In our series, delirium was the most common among postoperative complications. Previous studies have also found that postoperative delirium occurs commonly in very elderly patients and is associated with a significant increase in mortality-related complications such as cerebrovascular disease, length of hospital stay, and admission to a long care facility.25–27 Postoperative delirium is characterized by acute onset with fluctuations in neuropsychiatric function, inattention, disorganized thinking, and altered levels of consciousness.28 The frequency of delirium after head and neck surgery is 17% to 36%,29–33 and delirium generally includes hallucinations, illusions, mental excitement, and disorientation. Delirium may also lead to fractures due to fall and discontinuous treatment due to intravenous drip removal. In our series of patients aged 90 or older, delirium occurred at a rate of 31%, which is consistent with previous reports, and was significantly associated with cervical surgery.

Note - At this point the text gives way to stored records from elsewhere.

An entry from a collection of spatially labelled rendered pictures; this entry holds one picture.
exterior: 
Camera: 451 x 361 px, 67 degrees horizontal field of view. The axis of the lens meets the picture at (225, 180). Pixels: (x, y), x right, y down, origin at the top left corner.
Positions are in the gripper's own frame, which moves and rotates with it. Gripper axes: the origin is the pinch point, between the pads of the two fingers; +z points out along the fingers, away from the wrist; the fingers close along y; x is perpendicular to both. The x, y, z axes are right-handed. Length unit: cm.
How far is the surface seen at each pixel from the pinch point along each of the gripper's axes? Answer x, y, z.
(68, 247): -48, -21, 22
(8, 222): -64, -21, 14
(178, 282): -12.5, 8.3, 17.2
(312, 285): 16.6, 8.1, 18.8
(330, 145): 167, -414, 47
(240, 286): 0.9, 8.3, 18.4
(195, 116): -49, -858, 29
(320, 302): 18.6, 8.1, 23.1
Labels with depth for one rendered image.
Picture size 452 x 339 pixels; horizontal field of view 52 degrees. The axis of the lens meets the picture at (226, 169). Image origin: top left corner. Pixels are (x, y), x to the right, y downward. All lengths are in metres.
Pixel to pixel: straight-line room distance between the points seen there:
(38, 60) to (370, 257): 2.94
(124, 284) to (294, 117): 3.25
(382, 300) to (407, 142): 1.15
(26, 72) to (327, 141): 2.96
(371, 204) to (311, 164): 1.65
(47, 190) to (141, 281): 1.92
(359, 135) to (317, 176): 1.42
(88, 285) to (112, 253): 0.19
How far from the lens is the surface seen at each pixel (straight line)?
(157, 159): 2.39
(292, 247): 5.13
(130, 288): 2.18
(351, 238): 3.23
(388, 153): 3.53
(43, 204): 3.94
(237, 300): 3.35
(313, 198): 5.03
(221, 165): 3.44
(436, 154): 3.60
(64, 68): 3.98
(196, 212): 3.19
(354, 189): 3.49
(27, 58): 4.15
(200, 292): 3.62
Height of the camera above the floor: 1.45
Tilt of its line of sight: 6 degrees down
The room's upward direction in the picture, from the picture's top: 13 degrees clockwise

Preoperative motor deficit results in worsened ambulatory ability and causes a vulnerable condition of the spinal cord. This may lead to poorer postoperative recovery and a longer period of time in bed, which may then worsen the general condition. In our series, cases with preoperative motor deficit had a significantly higher complication rate. These results show that appropriate timing of surgery prior to worsening of paralysis is important for good recovery after surgery. The postoperative ambulatory score improved in 61% of cases and worsened in only 6%; therefore, improvement can be obtained with careful surgery and management in patients aged 90 years or older. In particular, cases with no muscle weakness or a slight motor deficit (manual muscle test ≥4) and few comorbidities (comorbidity index ≤1), have a reduced risk of complications and this might be an indication for surgery. A surgical plan with a short operative time and avoidance of implant use to reduce invasiveness may also help avoid postoperative complications.

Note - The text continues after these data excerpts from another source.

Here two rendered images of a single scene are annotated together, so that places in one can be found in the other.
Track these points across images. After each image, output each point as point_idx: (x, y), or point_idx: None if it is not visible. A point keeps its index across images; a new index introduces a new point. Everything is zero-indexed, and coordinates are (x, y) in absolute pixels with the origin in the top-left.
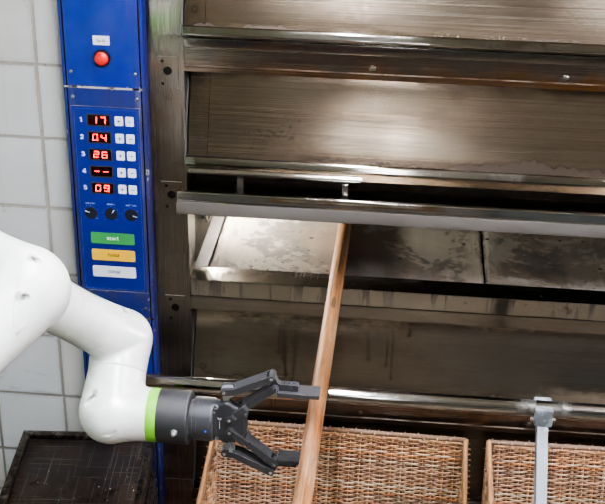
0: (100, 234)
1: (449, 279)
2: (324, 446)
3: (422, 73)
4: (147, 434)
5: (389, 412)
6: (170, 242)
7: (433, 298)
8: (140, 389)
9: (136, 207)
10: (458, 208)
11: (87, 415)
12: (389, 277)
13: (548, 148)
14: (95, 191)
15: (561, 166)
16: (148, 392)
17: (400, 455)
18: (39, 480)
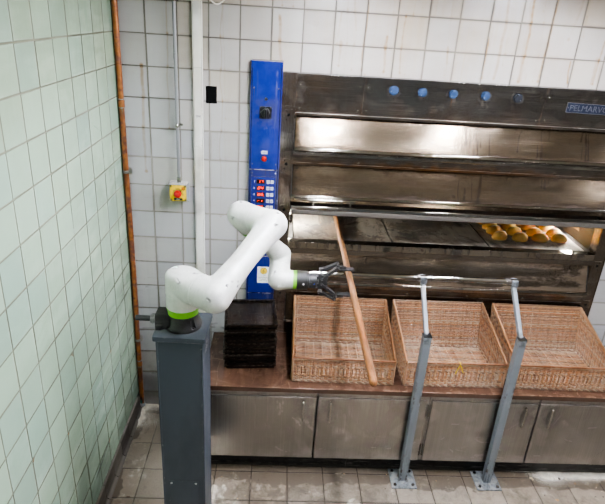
0: None
1: (379, 241)
2: (334, 303)
3: (375, 165)
4: (293, 285)
5: (357, 291)
6: None
7: (375, 247)
8: (290, 270)
9: None
10: (390, 210)
11: (272, 279)
12: (358, 240)
13: (417, 191)
14: None
15: (422, 197)
16: (293, 271)
17: (362, 306)
18: (236, 314)
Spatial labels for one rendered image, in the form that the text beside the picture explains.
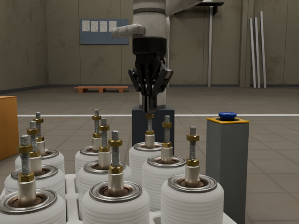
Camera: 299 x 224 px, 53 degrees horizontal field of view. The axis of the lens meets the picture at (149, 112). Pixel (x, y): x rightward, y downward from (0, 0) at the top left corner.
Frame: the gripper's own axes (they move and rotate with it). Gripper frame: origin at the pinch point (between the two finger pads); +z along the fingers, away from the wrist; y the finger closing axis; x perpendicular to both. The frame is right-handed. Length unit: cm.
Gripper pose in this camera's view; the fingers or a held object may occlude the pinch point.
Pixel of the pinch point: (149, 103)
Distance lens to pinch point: 67.6
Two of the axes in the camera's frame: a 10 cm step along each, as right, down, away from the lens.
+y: -6.6, -1.0, 7.5
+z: 0.0, 9.9, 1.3
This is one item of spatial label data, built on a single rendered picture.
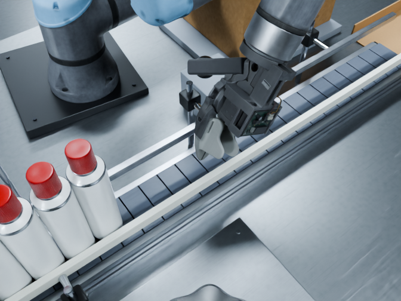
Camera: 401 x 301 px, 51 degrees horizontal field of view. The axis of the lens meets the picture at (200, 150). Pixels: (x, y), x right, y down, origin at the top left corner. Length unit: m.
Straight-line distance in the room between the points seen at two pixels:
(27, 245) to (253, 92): 0.36
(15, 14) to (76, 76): 0.43
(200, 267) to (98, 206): 0.18
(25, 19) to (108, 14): 0.43
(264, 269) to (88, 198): 0.28
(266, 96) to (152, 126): 0.35
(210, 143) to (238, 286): 0.22
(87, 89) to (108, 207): 0.35
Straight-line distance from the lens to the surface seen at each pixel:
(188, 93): 0.73
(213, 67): 0.64
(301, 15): 0.57
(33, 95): 0.96
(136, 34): 1.11
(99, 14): 0.84
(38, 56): 1.06
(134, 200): 0.71
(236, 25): 0.93
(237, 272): 0.65
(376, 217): 0.81
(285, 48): 0.58
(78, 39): 0.84
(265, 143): 0.74
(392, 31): 1.20
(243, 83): 0.61
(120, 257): 0.67
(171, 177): 0.73
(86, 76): 0.89
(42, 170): 0.52
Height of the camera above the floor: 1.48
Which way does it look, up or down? 52 degrees down
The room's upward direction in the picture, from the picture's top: straight up

There are several limitations in the study, including the small number of cases, exclusion of patients who could not undergo surgery due to a poor general condition, and the absence of long-term follow-up and information on long-term outcome. Despite these limitations, the results provide important information on morbidity and mortality after spinal surgery in very elderly patients.

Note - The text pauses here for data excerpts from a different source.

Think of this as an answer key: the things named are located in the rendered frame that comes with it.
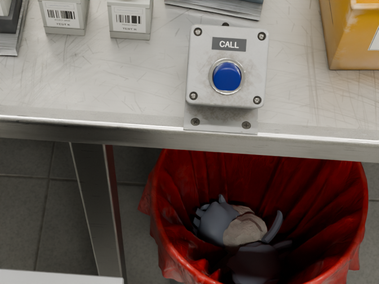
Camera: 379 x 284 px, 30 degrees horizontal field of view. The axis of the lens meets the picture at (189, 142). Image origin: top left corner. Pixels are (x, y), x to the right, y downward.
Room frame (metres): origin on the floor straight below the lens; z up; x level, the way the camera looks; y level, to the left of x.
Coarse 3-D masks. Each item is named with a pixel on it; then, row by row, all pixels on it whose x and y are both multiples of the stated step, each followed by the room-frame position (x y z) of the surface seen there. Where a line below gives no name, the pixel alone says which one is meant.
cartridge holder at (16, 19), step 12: (12, 0) 0.43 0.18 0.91; (24, 0) 0.45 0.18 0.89; (12, 12) 0.41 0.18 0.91; (24, 12) 0.44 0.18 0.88; (0, 24) 0.41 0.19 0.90; (12, 24) 0.41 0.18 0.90; (0, 36) 0.40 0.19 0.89; (12, 36) 0.40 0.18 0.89; (0, 48) 0.39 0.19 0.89; (12, 48) 0.39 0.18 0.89
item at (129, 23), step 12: (108, 0) 0.42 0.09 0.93; (120, 0) 0.42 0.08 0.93; (132, 0) 0.43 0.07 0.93; (144, 0) 0.43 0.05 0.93; (108, 12) 0.42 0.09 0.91; (120, 12) 0.42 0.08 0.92; (132, 12) 0.42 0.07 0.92; (144, 12) 0.42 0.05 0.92; (120, 24) 0.42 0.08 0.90; (132, 24) 0.42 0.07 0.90; (144, 24) 0.42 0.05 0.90; (120, 36) 0.42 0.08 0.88; (132, 36) 0.42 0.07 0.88; (144, 36) 0.42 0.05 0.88
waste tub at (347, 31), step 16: (320, 0) 0.49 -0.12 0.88; (336, 0) 0.45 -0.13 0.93; (352, 0) 0.41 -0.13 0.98; (368, 0) 0.49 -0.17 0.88; (336, 16) 0.43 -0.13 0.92; (352, 16) 0.41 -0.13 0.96; (368, 16) 0.41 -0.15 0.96; (336, 32) 0.42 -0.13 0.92; (352, 32) 0.41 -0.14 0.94; (368, 32) 0.41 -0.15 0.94; (336, 48) 0.41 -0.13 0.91; (352, 48) 0.41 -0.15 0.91; (368, 48) 0.41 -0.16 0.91; (336, 64) 0.41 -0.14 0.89; (352, 64) 0.41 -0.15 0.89; (368, 64) 0.41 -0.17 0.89
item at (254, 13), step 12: (168, 0) 0.47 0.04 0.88; (180, 0) 0.47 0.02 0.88; (192, 0) 0.47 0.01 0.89; (204, 0) 0.47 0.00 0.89; (216, 0) 0.47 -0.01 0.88; (228, 0) 0.48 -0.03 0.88; (240, 0) 0.48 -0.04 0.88; (252, 0) 0.48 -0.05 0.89; (228, 12) 0.46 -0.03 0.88; (240, 12) 0.46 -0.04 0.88; (252, 12) 0.46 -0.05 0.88
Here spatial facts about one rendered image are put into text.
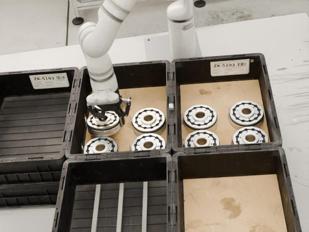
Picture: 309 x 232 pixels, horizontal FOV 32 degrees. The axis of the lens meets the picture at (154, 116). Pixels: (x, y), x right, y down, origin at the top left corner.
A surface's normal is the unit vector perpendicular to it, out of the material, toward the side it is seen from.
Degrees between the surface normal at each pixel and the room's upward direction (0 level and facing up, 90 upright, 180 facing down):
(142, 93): 0
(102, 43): 77
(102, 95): 7
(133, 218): 0
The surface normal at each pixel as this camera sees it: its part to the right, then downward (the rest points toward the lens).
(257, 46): -0.11, -0.70
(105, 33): 0.50, 0.39
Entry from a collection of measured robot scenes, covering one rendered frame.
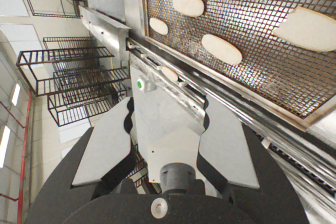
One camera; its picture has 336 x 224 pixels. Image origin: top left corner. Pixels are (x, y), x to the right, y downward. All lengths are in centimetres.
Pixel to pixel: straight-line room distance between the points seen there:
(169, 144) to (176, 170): 10
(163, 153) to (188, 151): 9
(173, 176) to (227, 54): 43
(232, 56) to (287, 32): 8
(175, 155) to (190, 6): 46
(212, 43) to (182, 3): 12
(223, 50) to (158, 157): 41
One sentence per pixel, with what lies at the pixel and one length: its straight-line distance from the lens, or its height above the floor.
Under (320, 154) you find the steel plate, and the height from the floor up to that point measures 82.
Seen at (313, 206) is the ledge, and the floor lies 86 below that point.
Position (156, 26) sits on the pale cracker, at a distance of 43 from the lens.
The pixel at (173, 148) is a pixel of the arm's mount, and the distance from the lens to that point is 46.
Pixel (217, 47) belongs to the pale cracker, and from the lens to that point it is 28.
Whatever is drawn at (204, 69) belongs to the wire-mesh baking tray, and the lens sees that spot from 32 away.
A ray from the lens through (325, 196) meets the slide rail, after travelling 42.
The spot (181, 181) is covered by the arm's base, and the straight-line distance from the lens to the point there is 51.
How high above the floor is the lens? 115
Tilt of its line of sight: 35 degrees down
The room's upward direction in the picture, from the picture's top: 109 degrees counter-clockwise

In summary, the incidence of postoperative complications after spine surgery was 54% in very elderly patients aged 90 years or older. These complications were mostly delirium and were significantly associated with cervical lesions. The rate of major complications that were potentially life threatening and extended the hospitalization period was 23%. A preoperative motor deficit, operative time, EBL, and fusion surgery with instrumentation were significant risk factors for major complications. These findings indicate that timing of the surgical procedure prior to worsening of paralysis is an important consideration in surgery for very elderly patients, in addition to reduction of surgical invasiveness.
Footnotes
Declaration of Conflicting Interests: The author(s) declared no potential conflicts of interest with respect to the research, authorship, and/or publication of this article.
Funding: The author(s) received no financial support for the research, authorship, and/or publication of this article.